— Problem description —
Once the line with "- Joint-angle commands" is found in the entries below, repeat that line and every one after it exactly, ending at the last.

— Given records —
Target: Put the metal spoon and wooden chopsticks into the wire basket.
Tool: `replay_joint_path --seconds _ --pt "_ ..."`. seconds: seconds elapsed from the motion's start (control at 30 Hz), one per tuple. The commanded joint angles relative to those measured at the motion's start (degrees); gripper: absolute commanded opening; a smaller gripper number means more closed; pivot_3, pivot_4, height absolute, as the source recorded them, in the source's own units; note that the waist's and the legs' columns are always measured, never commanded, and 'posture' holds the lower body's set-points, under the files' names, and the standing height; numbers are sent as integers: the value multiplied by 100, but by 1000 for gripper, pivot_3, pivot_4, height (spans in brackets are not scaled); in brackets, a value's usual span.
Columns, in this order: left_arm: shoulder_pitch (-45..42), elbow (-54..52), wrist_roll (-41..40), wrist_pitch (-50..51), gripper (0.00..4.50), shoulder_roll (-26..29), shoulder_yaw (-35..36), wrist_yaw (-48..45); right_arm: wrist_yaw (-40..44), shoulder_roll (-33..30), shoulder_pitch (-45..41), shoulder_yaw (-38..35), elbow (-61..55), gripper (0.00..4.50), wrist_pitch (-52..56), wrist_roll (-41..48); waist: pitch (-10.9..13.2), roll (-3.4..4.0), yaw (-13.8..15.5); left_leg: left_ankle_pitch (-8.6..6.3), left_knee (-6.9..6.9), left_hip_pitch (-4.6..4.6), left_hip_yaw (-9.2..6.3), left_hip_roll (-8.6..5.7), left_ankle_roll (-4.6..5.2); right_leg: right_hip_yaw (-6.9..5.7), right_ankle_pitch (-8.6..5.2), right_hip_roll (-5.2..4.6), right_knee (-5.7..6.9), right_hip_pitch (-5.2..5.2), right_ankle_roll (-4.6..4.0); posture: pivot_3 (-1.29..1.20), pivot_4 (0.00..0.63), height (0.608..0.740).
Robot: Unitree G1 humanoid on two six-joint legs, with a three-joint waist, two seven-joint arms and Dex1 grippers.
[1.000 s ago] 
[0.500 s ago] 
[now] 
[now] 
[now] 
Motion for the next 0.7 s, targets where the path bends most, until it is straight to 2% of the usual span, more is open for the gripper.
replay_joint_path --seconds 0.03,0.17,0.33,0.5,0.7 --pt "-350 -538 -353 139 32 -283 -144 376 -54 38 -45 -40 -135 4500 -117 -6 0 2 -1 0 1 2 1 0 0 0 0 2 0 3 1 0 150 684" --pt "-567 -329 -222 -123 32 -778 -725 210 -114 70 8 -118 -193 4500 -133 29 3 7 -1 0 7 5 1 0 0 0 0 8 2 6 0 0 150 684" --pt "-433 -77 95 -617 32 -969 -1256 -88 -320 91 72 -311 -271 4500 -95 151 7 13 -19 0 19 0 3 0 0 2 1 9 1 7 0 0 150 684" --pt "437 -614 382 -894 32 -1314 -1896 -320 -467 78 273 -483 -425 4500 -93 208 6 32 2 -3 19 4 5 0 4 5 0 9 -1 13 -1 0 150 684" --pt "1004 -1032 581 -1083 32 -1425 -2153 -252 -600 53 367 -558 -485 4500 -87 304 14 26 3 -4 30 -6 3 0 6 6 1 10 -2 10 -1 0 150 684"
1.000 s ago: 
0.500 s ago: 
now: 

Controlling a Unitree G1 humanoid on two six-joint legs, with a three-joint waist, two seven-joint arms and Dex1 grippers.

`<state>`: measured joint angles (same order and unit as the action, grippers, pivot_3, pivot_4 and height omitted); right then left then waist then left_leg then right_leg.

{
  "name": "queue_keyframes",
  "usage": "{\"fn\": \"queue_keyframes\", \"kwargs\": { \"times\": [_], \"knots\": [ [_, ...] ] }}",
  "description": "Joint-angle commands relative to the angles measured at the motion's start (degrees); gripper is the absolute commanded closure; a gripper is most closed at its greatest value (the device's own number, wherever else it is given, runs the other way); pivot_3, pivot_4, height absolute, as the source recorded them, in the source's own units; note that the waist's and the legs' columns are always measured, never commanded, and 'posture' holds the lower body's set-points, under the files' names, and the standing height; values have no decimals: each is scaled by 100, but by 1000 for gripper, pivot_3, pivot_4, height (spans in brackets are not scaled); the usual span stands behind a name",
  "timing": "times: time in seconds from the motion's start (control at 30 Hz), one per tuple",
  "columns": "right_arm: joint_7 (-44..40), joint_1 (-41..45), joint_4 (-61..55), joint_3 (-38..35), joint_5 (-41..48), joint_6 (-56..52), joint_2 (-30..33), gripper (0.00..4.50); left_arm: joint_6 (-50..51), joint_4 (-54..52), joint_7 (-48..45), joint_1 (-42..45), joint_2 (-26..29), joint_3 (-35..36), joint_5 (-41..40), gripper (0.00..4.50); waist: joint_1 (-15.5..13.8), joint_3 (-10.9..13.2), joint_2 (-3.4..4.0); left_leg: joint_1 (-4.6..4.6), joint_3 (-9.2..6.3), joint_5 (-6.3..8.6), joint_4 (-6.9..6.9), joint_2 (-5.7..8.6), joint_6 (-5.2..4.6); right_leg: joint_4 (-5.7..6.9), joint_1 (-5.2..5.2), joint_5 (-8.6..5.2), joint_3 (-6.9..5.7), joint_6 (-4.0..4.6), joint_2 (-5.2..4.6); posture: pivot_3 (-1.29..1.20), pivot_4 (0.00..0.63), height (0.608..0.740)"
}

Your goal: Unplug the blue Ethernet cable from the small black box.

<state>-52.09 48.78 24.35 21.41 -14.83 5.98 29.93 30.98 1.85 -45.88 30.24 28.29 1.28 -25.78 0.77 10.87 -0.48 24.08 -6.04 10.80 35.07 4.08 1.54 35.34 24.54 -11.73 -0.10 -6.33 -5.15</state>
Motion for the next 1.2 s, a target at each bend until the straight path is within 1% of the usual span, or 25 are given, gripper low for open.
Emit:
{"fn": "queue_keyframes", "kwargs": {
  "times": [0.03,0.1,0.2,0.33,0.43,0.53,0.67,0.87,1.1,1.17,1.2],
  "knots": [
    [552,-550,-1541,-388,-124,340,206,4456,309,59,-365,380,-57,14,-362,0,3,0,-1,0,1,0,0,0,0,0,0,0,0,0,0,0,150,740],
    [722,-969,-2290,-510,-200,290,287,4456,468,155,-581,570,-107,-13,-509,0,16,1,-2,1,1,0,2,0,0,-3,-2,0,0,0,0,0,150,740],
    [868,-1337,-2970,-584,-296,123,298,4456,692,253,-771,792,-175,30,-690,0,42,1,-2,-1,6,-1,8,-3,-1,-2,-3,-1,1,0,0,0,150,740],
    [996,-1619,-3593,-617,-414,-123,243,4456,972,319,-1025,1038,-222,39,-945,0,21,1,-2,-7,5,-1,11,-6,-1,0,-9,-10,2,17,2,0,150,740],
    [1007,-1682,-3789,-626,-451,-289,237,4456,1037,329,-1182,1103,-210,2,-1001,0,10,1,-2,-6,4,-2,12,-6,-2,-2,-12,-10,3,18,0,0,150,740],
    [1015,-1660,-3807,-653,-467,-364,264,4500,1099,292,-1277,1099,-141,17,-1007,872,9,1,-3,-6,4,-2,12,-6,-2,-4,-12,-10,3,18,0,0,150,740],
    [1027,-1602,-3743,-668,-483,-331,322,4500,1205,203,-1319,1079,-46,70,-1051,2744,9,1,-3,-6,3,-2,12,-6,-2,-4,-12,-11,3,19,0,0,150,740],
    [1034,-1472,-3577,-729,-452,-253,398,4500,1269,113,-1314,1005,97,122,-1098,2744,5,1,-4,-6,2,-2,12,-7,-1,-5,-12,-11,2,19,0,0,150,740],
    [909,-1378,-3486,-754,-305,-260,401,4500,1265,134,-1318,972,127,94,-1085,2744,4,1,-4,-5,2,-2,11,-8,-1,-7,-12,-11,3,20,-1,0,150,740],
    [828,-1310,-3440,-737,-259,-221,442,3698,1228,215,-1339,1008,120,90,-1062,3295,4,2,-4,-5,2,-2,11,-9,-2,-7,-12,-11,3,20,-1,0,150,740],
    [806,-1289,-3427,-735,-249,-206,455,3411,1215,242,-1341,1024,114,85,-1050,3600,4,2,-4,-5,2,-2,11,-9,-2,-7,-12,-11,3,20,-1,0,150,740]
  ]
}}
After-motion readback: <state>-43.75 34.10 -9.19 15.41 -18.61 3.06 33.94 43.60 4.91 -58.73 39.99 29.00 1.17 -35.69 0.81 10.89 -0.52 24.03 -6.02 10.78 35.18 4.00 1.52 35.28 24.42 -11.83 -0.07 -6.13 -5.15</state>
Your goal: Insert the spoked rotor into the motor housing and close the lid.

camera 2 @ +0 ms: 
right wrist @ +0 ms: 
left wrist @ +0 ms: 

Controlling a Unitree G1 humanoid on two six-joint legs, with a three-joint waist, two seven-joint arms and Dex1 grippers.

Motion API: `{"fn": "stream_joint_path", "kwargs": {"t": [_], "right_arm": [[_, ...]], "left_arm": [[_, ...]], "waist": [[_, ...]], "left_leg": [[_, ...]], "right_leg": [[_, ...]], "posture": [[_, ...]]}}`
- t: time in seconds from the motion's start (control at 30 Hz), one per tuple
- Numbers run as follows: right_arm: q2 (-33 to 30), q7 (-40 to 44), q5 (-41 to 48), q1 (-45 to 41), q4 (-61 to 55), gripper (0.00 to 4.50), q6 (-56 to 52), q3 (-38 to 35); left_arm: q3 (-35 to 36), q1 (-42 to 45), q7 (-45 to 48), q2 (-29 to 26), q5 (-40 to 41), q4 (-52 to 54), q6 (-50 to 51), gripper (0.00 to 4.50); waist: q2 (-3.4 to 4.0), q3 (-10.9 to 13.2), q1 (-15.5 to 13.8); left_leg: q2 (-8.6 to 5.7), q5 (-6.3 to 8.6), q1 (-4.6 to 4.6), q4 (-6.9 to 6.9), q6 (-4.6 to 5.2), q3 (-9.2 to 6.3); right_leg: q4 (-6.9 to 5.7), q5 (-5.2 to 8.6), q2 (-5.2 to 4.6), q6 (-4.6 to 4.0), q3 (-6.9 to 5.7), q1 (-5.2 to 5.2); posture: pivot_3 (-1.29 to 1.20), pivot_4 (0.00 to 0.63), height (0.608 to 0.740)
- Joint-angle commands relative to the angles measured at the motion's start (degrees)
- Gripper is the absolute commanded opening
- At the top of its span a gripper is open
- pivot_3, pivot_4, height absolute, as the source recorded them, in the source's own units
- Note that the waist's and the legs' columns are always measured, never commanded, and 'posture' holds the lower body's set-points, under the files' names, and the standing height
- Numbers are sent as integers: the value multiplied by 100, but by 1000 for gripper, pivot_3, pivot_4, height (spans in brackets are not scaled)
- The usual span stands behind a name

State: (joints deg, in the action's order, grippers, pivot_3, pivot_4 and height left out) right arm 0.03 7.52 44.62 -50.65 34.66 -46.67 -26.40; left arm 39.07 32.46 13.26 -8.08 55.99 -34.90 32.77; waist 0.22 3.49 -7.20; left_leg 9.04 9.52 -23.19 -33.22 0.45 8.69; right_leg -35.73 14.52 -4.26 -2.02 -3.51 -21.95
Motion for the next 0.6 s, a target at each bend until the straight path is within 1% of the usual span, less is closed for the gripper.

— Your response —
- Joint-angle commands relative to the angles measured at the motion's start (degrees)
- Gripper is the absolute commanded opening
- At the top of its span a gripper is open
- pivot_3, pivot_4, height absolute, as the source recorded them, in the source's own units
- Note that the waist's and the legs' columns are always measured, never commanded, and 'posture' holds the lower body's set-points, under the files' names, and the standing height
- Numbers are sent as integers: the value multiplied by 100, but by 1000 for gripper, pivot_3, pivot_4, height (spans in brackets are not scaled)
- The usual span stands behind a name

State: (joints deg, in the action's order, grippers, pivot_3, pivot_4 and height left out) right arm 0.03 7.52 44.62 -50.65 34.66 -46.67 -26.40; left arm 39.07 32.46 13.26 -8.08 55.99 -34.90 32.77; waist 0.22 3.49 -7.20; left_leg 9.04 9.52 -23.19 -33.22 0.45 8.69; right_leg -35.73 14.52 -4.26 -2.02 -3.51 -21.95
Motion for the next 0.6 s, a target at each bend until the straight path is within 1% of the usual span, less is closed for the gripper.

Work on the answer has been completed.